At issue is part of the 2010 Patient Protection and Affordable Care Act — familiarly known as “Obamacare” — that critics say shows the tax credits were intended solely for exchanges set up by the states and don’t apply to a federally run exchange.
If the government cannot pay out subsidies in those other states, it makes the president’s health care plan much less appealing.
Oklahoma raised the issue in a lawsuit against the Department of Health and Human Services, and Rep. Darrell E. Issa, California Republican and chairman of the House Committee on Oversight and Government Reform, has been battling the Internal Revenue Service to try to get documents related to the administration’s thinking.
So far, the issue mainly has attracted the attention of policy analysts and legal scholars. Yet the dispute, which simmered throughout last year in correspondence between members of Congress and the administration, could boil over if the court challenge and political pressure on Capitol Hill gain traction.
“Transparency and accountability in the administration’s implementation of the president’s health care law will remain a major focus of the committee’s efforts in the 113th Congress,” Mr.
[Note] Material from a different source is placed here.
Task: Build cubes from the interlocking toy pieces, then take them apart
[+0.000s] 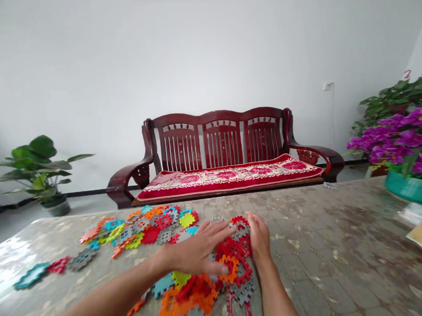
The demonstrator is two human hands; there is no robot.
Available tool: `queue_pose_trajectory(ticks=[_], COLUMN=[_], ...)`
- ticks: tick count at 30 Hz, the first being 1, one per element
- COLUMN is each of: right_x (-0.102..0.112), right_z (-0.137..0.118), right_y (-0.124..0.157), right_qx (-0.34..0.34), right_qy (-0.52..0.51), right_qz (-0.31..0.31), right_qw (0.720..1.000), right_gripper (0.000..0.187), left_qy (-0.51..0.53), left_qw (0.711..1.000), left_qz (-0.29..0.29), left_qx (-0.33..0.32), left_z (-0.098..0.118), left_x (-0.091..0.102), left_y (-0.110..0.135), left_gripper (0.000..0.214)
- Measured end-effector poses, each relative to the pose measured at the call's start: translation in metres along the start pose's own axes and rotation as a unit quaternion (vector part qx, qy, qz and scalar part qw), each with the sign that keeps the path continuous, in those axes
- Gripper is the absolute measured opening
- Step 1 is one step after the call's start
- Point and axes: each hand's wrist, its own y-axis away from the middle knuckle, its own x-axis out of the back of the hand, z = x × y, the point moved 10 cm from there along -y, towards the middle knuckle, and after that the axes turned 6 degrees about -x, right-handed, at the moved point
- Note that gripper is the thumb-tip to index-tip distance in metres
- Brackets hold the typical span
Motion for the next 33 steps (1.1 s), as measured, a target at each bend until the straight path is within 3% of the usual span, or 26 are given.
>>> queue_pose_trajectory(ticks=[2,4,7,10,15,22,25,29,31,33], right_x=[-0.007,-0.014,-0.018,-0.018,-0.020,-0.022,-0.022,-0.020,-0.020,-0.019], right_z=[0.001,0.001,0.000,0.001,0.001,-0.001,0.001,0.003,0.005,0.007], right_y=[0.002,0.003,0.003,0.003,0.004,0.006,0.005,0.004,0.003,0.003], right_qx=[0.005,0.021,0.047,0.058,0.059,0.057,0.054,0.050,0.045,0.035], right_qy=[0.031,0.069,0.124,0.156,0.171,0.182,0.180,0.179,0.183,0.186], right_qz=[-0.024,-0.047,-0.063,-0.066,-0.078,-0.087,-0.083,-0.079,-0.080,-0.077], right_qw=[0.999,0.996,0.989,0.984,0.980,0.978,0.979,0.979,0.979,0.979], right_gripper=[0.044,0.045,0.043,0.043,0.044,0.046,0.045,0.046,0.048,0.049], left_qy=[-0.045,-0.111,-0.226,-0.261,-0.176,-0.012,0.032,0.024,0.001,-0.046], left_qw=[0.998,0.990,0.964,0.954,0.983,0.995,0.982,0.905,0.881,0.879], left_qz=[-0.005,0.004,0.069,0.091,0.027,0.068,0.186,0.368,0.375,0.312], left_qx=[-0.053,-0.085,-0.123,-0.116,-0.051,-0.073,0.010,0.213,0.290,0.356], left_z=[0.033,0.052,0.063,0.053,0.030,0.032,-0.014,-0.124,-0.175,-0.218], left_x=[-0.010,-0.030,-0.060,-0.078,-0.068,-0.043,-0.008,0.053,0.070,0.076], left_y=[0.032,0.059,0.083,0.095,0.111,0.132,0.136,0.149,0.148,0.141], left_gripper=[0.095,0.079,0.047,0.036,0.059,0.032,0.028,0.036,0.040,0.045])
Issa said Wednesday.
The Treasury Department says it is implementing the law appropriately while states work to reach benchmarks.
“We are confident that interpreting this provision to provide tax credits to individuals in every state is supported by the statute and our authority to interpret it,” Treasury spokeswoman Natalie Wyeth Earnest said.
Oklahoma Attorney General E. Scott Pruitt has argued that the IRS rule exposed states like his to the “employer play-or-pay mandate” section of the law, which imposes penalties on companies with more than 50 full-time employees that fail to provide adequate medical insurance coverage.
Because the penalties apply when at least one full-time employee is in line for the premium tax credit, states that opted for a federally run exchange say the rule no longer will allow them to be insulated from the fines, according to court documents and House oversight aides familiar with the situation.
“We’ve been denied the benefit of our policy decision,” Mr. Pruitt said Wednesday in an interview.
If every state created its own exchange, then the debate would be moot, House oversight aides said. But it has become clear that half of the states have opted for a federally run exchange, putting the issue front and center as states and the federal government take on the weighty task of building the infrastructure for their exchanges.